Large colorful fabric being places on Dante Vasquez by a man

Dante Vasquez

As bets go, odds are good that Dante Vasquez was the only honorary Ghanaian chief living in Las Vegas.

As such, the '03 grad served as the director of operations at Organizing for America in Nevada, where he supported President Barack Obama's re-election campaign. Sin City was the latest stop on Vasquez's mission to "burn bad karma on a diplomatic level," which began soon after he collected his degree in political science. Vegas was not exactly on his radar at that time-instead he'd opted for global adventure, trekking through Bangkok, backpacking across Asia, and learning Chinese.

Ultimately he found his way to Africa and honorary chiefdom as a warrior fighting to eradicate disease in Ghana and Sudan.

"He knows he needs to give back to the world more than he takes," says Jim Secreto, a friend and fellow U-M alumnus, who met Vasquez as a freshman in West Quad. Together, they've road-tripped across the U.S. as well as through Tibet.

The road to political organizer began in the West African country of Burkina Faso, where Vasquez stopped to visit his friend Michael Humes, a Peace Corps volunteer. There, he encountered both a cause and an organizational challenge that would change his life. On a side trip to Mali he and Humes met a director from the Carter Center, the Atlanta-based humanitarian organization founded by former President Jimmy Carter and former First Lady Rosalyn Carter. Vasquez was inspired by the Carter Center's efforts to eradicate the horrific water-borne parasite known as Guinea worm from the local population.

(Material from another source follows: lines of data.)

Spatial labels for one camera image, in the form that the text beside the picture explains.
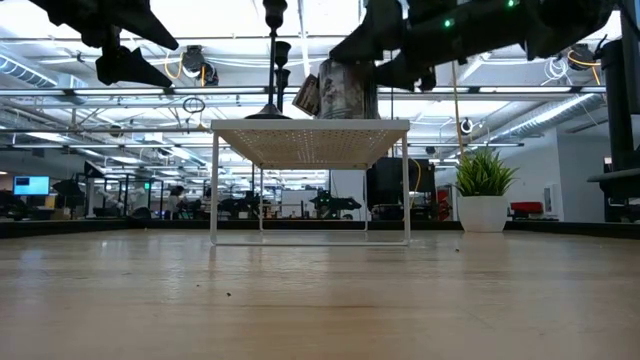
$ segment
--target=green plant
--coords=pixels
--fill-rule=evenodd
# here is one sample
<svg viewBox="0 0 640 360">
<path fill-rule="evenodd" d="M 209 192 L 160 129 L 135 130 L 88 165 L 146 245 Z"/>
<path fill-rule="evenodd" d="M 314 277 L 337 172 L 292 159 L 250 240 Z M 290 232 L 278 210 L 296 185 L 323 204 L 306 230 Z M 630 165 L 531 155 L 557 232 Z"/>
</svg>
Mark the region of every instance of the green plant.
<svg viewBox="0 0 640 360">
<path fill-rule="evenodd" d="M 513 184 L 518 169 L 510 169 L 488 148 L 460 159 L 458 184 L 462 196 L 502 196 Z"/>
</svg>

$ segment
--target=person
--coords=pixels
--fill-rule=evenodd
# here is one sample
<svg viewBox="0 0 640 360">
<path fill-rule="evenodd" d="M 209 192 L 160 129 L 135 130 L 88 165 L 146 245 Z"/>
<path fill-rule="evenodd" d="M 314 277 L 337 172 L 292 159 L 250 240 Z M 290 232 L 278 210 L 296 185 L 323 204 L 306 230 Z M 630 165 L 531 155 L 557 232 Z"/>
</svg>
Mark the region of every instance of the person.
<svg viewBox="0 0 640 360">
<path fill-rule="evenodd" d="M 168 217 L 171 220 L 178 220 L 178 213 L 180 210 L 180 203 L 182 202 L 182 194 L 184 193 L 184 187 L 178 185 L 174 187 L 169 193 L 169 200 L 167 201 Z"/>
</svg>

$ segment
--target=metal duct
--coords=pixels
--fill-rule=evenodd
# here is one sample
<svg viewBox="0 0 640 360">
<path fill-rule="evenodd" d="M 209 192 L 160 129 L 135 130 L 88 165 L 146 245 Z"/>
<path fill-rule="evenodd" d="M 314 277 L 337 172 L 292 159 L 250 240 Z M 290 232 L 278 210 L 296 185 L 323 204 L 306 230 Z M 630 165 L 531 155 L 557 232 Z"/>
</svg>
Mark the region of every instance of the metal duct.
<svg viewBox="0 0 640 360">
<path fill-rule="evenodd" d="M 46 75 L 42 70 L 25 65 L 26 60 L 18 59 L 17 56 L 0 53 L 0 73 L 7 74 L 16 79 L 22 80 L 37 88 L 52 88 L 58 86 L 58 81 L 54 76 Z"/>
<path fill-rule="evenodd" d="M 85 82 L 73 75 L 41 69 L 37 65 L 32 65 L 29 60 L 6 51 L 0 51 L 0 73 L 22 80 L 40 89 L 87 87 Z M 78 96 L 60 98 L 60 100 L 63 99 L 77 105 L 81 105 L 86 101 L 86 99 Z"/>
<path fill-rule="evenodd" d="M 585 112 L 605 105 L 604 98 L 597 94 L 576 95 L 561 102 L 547 103 L 526 113 L 494 131 L 495 135 L 485 135 L 479 142 L 499 142 L 512 137 L 524 138 L 558 126 Z"/>
</svg>

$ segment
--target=cylinder object
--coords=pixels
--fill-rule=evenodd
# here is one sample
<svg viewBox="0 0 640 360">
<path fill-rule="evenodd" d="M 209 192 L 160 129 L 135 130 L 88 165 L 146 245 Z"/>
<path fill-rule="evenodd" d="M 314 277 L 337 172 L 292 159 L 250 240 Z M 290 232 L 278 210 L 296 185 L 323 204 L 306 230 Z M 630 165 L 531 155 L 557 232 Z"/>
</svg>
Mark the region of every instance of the cylinder object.
<svg viewBox="0 0 640 360">
<path fill-rule="evenodd" d="M 320 65 L 318 118 L 379 118 L 373 64 L 344 65 L 333 60 L 324 61 Z"/>
</svg>

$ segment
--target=potted plant
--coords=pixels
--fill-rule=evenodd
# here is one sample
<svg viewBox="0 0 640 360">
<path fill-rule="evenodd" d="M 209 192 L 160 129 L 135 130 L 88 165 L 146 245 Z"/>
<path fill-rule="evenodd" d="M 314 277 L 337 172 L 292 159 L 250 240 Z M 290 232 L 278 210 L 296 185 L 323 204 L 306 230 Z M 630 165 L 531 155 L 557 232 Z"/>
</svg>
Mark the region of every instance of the potted plant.
<svg viewBox="0 0 640 360">
<path fill-rule="evenodd" d="M 509 169 L 498 153 L 484 148 L 460 159 L 458 216 L 468 232 L 501 232 L 507 222 L 508 203 L 504 193 L 513 184 L 517 169 Z"/>
</svg>

The parasite is transmitted by ingesting water from ponds harboring a flea that carries the worm's larvae. As it matures, the female Guinea worm, which can grow to three feet long and the width of a piece of spaghetti, burrows through the host's muscles and around bones, ultimately emerging through a skin blister approximately one year after ingestion. There are no successful medicines or vaccines, and the excruciatingly painful removal process can take months.

Motivated to make a difference, Vasquez moved to Ghana in 2006, where he worked as the Carter Center's technical adviser for the country. For more than two years, he lived side by side with local villagers, doing everything possible to eradicate Guinea worm, from working with patients on managing individual cases to supervising a network of volunteers and paid staff in five districts endemic with the disease. Program volunteers assisted with disease surveillance, reporting cases or suspect cases before the worms emerged, in order to break the cycle of transmission.